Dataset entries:
++++++++++

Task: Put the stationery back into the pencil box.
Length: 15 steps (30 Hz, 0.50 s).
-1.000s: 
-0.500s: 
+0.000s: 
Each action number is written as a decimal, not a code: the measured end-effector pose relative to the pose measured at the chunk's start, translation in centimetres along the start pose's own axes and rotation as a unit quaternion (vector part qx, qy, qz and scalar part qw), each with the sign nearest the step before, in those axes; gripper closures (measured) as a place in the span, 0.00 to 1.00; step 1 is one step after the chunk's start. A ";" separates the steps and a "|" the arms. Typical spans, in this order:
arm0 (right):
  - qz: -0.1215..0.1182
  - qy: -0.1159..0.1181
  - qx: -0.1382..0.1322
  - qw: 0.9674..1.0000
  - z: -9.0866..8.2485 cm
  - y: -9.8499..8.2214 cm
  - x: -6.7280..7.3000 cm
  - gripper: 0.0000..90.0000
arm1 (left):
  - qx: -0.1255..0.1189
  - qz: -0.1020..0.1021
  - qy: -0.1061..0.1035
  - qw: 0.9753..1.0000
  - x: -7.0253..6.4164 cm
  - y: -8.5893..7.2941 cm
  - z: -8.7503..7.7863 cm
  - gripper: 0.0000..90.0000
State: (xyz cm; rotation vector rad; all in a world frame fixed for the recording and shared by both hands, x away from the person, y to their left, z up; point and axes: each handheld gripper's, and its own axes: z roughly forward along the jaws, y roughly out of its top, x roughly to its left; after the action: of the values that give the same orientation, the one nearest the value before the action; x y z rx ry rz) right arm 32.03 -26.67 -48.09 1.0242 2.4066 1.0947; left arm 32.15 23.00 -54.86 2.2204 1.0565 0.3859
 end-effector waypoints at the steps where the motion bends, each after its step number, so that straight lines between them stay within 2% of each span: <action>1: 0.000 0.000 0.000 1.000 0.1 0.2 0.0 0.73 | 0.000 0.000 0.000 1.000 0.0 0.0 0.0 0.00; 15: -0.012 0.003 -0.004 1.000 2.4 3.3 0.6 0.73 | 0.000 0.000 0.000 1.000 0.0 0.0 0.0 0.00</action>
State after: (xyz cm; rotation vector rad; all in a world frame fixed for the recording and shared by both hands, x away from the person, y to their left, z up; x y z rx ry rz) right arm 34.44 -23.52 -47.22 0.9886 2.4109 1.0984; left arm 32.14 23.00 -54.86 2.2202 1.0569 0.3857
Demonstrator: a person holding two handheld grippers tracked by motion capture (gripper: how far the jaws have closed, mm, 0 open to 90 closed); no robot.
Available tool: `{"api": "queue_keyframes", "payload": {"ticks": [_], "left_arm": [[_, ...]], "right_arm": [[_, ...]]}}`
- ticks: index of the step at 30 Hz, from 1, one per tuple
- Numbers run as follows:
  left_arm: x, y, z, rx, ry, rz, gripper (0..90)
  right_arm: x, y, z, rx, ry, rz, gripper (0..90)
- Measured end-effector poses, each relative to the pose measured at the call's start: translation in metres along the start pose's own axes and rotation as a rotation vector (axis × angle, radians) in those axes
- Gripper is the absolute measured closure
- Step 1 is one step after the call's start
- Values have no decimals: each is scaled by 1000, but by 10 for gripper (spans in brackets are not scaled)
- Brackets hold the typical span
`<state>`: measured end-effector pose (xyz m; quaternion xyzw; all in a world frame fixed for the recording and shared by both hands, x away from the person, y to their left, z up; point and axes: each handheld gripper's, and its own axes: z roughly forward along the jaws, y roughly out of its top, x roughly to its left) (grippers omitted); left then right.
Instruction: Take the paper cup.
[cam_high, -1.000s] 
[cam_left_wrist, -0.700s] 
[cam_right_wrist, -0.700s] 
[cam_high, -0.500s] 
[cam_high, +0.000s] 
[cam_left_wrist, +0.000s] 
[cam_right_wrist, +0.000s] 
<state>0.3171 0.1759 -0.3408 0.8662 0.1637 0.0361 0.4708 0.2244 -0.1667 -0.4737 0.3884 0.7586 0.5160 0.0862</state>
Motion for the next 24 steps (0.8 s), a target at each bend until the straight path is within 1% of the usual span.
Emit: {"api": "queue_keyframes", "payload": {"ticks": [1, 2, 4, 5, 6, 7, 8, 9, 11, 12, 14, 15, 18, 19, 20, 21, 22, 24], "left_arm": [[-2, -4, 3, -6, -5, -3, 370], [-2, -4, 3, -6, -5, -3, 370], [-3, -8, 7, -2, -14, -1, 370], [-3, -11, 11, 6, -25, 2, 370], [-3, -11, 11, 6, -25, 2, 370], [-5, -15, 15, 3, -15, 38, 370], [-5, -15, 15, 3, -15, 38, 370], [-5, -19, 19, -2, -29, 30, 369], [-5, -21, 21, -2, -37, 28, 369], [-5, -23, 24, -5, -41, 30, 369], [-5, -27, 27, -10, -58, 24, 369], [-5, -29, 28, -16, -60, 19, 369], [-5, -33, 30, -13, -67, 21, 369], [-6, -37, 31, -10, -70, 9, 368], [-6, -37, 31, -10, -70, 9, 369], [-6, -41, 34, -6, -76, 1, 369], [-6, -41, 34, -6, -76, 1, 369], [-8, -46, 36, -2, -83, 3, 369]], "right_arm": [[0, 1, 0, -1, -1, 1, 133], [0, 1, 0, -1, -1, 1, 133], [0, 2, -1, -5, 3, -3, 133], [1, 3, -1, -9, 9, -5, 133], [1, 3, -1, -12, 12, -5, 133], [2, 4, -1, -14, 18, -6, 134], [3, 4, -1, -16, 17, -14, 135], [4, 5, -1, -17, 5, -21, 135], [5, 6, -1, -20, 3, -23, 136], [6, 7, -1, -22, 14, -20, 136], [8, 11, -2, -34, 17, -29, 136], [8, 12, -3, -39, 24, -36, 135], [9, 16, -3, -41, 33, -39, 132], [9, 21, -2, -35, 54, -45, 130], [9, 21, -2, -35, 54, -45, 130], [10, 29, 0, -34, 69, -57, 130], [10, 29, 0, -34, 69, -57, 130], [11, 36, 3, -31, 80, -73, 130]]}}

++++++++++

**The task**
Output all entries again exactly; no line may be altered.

**Answer**
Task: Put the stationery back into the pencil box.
Length: 15 steps (30 Hz, 0.50 s).
-1.000s: 
-0.500s: 
+0.000s: 
Each action number is written as a decimal, not a code: the measured end-effector pose relative to the pose measured at the chunk's start, translation in centimetres along the start pose's own axes and rotation as a unit quaternion (vector part qx, qy, qz and scalar part qw), each with the sign nearest the step before, in those axes; gripper closures (measured) as a place in the span, 0.00 to 1.00; step 1 is one step after the chunk's start. A ";" separates the steps and a "|" the arms. Typical spans, in this order:
arm0 (right):
  - qz: -0.1215..0.1182
  - qy: -0.1159..0.1181
  - qx: -0.1382..0.1322
  - qw: 0.9674..1.0000
  - z: -9.0866..8.2485 cm
  - y: -9.8499..8.2214 cm
  - x: -6.7280..7.3000 cm
  - gripper: 0.0000..90.0000
arm1 (left):
  - qx: -0.1255..0.1189
  - qz: -0.1020..0.1021
  - qy: -0.1061..0.1035
  - qw: 0.9753..1.0000
  - x: -7.0253..6.4164 cm
  - y: -8.5893..7.2941 cm
  - z: -8.7503..7.7863 cm
  - gripper: 0.0000..90.0000
State: (xyz cm; rotation vector rad; all in a world frame fixed for the recording and shared by both hands, x away from the person, y to their left, z up; point and axes: each handheld gripper's, and its own axes: z roughly forward along the jaws, y roughly out of its top, x roughly to its left; after the action: of the values that give the same orientation, the one nearest the value before the action; x y z rx ry rz) right arm 32.03 -26.67 -48.09 1.0242 2.4066 1.0947; left arm 32.15 23.00 -54.86 2.2204 1.0565 0.3859
 end-effector waypoints at the steps where the motion bends, each after its step number, so that straight lines between them stay within 2% of each span: <action>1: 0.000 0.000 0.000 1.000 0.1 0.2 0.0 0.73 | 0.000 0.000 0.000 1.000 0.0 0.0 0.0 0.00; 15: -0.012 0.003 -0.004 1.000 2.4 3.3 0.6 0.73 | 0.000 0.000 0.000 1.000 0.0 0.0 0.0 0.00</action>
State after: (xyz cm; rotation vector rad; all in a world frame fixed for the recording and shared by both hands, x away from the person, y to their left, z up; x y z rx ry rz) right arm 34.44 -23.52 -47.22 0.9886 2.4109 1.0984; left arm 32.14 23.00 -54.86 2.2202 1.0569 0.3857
Demonstrator: a person holding two handheld grippers tracked by motion capture (gripper: how far the jaws have closed, mm, 0 open to 90 closed); no robot.
Available tool: `{"api": "queue_keyframes", "payload": {"ticks": [_], "left_arm": [[_, ...]], "right_arm": [[_, ...]]}}`
- ticks: index of the step at 30 Hz, from 1, one per tuple
- Numbers run as follows:
  left_arm: x, y, z, rx, ry, rz, gripper (0..90)
  right_arm: x, y, z, rx, ry, rz, gripper (0..90)
- Measured end-effector poses, each relative to the pose measured at the call's start: translation in metres along the start pose's own axes and rotation as a rotation vector (axis × angle, radians) in those axes
- Gripper is the absolute measured closure
- Step 1 is one step after the call's start
- Values have no decimals: each is scaled by 1000, but by 10 for gripper (spans in brackets are not scaled)
- Brackets hold the typical span
`<state>`: measured end-effector pose (xyz m; quaternion xyzw; all in a world frame fixed for the recording and shared by both hands, x away from the person, y to their left, z up; point and axes: each handheld gripper's, and its own axes: z roughly forward along the jaws, y roughly out of its top, x roughly to its left) (grippers omitted); left then right.
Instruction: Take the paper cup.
[cam_high, -1.000s] 
[cam_left_wrist, -0.700s] 
[cam_right_wrist, -0.700s] 
[cam_high, -0.500s] 
[cam_high, +0.000s] 
[cam_left_wrist, +0.000s] 
[cam_right_wrist, +0.000s] 
<state>0.3171 0.1759 -0.3408 0.8662 0.1637 0.0361 0.4708 0.2244 -0.1667 -0.4737 0.3884 0.7586 0.5160 0.0862</state>
Motion for the next 24 steps (0.8 s), a target at each bend until the straight path is within 1% of the usual span.
Emit: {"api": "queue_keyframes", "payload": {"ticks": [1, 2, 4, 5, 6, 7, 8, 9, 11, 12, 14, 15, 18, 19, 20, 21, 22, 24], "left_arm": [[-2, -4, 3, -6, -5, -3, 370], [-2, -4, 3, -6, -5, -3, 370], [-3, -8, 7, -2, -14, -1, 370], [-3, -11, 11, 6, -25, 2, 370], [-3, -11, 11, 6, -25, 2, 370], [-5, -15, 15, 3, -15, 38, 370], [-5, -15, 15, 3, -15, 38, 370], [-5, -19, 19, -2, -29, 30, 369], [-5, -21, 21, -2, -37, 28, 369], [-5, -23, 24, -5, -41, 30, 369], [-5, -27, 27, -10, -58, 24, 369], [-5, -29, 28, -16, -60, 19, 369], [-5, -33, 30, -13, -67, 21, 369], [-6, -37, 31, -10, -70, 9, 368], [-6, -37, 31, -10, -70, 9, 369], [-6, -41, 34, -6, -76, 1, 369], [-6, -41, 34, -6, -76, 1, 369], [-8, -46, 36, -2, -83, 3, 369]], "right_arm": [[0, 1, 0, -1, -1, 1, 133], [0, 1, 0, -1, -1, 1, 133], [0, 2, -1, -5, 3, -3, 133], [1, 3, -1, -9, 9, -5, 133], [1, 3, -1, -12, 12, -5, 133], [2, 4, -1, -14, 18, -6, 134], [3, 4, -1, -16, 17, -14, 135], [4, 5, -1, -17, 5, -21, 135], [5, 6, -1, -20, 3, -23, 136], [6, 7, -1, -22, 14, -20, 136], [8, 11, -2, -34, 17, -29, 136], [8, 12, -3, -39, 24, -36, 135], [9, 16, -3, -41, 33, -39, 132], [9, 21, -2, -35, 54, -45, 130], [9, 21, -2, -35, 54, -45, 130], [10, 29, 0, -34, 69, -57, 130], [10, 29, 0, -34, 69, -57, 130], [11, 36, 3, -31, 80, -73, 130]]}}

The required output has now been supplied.